Records from a collection -
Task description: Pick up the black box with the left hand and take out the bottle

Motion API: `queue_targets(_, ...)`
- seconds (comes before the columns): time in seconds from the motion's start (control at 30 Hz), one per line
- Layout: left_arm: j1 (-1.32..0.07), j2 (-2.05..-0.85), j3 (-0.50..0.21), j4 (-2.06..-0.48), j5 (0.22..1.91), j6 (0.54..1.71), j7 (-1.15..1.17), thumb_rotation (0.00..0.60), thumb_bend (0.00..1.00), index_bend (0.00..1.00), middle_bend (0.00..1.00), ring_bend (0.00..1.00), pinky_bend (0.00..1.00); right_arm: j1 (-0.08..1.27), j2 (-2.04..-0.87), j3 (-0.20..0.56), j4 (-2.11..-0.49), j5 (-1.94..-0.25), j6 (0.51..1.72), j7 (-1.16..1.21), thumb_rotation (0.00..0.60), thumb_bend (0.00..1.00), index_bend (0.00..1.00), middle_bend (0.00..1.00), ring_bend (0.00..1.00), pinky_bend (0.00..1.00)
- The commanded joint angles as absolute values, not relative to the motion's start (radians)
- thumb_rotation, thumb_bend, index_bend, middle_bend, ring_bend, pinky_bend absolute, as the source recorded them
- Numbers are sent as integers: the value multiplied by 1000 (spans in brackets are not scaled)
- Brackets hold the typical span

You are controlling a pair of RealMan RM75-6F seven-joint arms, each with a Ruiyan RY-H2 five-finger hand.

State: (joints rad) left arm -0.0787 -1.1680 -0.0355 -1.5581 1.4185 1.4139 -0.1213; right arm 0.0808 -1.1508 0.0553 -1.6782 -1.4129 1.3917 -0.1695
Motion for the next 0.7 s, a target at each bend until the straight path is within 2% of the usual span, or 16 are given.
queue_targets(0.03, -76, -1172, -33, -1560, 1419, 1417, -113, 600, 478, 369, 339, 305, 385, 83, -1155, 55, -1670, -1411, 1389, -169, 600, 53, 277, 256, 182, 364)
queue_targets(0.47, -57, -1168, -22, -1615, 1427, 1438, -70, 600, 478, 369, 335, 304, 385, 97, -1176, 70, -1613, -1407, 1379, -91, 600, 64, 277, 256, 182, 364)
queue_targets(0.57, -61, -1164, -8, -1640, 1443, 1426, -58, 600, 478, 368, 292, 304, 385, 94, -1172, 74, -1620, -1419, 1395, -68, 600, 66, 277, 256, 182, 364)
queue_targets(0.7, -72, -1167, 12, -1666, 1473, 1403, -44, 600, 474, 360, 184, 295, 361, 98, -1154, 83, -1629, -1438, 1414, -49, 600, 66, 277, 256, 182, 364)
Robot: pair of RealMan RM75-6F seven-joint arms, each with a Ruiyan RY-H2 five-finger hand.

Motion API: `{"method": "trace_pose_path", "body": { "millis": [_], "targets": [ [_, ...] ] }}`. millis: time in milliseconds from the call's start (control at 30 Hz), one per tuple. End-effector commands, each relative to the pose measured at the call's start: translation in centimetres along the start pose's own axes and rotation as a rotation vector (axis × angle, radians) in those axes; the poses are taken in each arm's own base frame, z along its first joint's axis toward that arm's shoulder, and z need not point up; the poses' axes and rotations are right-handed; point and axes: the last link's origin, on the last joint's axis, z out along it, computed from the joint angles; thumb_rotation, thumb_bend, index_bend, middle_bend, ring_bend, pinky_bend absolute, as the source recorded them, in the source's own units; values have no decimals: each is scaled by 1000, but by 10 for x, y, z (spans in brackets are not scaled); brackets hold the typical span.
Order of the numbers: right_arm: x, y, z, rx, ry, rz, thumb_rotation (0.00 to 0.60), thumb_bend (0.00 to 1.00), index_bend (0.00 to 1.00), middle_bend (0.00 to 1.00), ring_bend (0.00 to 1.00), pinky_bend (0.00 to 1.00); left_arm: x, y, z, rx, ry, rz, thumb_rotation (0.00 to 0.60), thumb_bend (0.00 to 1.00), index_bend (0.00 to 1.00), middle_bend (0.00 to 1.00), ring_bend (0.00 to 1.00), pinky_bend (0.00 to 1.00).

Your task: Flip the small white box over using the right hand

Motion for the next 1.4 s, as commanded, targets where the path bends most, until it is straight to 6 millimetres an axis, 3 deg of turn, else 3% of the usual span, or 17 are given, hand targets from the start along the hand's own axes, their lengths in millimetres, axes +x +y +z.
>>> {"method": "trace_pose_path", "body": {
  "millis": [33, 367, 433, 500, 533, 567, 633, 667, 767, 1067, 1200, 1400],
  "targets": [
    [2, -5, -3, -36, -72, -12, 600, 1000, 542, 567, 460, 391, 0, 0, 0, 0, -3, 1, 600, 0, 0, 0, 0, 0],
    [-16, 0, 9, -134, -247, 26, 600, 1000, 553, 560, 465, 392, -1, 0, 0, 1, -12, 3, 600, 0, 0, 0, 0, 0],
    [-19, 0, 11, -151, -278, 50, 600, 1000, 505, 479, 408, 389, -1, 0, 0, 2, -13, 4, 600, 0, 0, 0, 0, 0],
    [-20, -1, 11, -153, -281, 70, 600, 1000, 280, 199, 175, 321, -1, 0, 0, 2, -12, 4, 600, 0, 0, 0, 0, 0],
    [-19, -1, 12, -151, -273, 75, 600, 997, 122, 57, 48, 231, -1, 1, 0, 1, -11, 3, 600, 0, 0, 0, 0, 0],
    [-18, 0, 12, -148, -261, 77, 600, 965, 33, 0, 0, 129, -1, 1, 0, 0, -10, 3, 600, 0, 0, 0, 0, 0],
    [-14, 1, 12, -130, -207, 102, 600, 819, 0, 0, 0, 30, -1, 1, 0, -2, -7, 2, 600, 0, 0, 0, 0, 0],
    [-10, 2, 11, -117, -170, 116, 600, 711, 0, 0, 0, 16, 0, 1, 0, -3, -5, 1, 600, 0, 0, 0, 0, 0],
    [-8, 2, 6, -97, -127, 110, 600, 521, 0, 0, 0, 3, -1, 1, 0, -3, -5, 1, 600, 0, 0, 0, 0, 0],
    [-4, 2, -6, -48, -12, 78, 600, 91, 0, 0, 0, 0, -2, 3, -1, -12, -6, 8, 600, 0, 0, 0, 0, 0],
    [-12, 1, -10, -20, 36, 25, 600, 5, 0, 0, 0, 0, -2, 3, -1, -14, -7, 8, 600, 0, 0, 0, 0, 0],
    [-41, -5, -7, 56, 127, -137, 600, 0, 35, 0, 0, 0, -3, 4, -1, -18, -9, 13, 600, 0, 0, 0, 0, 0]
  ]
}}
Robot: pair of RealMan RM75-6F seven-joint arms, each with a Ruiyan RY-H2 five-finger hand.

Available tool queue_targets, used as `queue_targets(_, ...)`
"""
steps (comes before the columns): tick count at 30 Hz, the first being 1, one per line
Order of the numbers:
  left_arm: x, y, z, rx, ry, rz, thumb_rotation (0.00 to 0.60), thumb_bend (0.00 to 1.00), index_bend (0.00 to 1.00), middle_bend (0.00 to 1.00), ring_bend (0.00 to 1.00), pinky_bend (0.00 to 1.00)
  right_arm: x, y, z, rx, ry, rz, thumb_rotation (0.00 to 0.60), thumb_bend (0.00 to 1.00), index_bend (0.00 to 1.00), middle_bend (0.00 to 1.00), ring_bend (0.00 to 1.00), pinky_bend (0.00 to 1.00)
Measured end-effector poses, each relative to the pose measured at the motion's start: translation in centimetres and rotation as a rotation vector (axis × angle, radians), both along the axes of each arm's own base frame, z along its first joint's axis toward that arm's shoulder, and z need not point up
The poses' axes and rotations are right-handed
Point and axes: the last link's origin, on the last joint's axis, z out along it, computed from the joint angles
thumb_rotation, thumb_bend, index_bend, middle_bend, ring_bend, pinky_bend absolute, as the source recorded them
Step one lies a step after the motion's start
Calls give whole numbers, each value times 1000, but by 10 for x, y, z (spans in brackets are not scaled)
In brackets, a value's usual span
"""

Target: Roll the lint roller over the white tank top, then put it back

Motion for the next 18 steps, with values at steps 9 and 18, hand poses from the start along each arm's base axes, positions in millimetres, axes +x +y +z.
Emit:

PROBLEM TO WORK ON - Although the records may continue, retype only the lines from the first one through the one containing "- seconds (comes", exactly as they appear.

SOLUTION TO THE PROBLEM -
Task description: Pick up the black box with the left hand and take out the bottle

Motion API: `queue_targets(_, ...)`
- seconds (comes before the columns): time in seconds from the motion's start (control at 30 Hz), one per line

That finishes the answer to the exercise.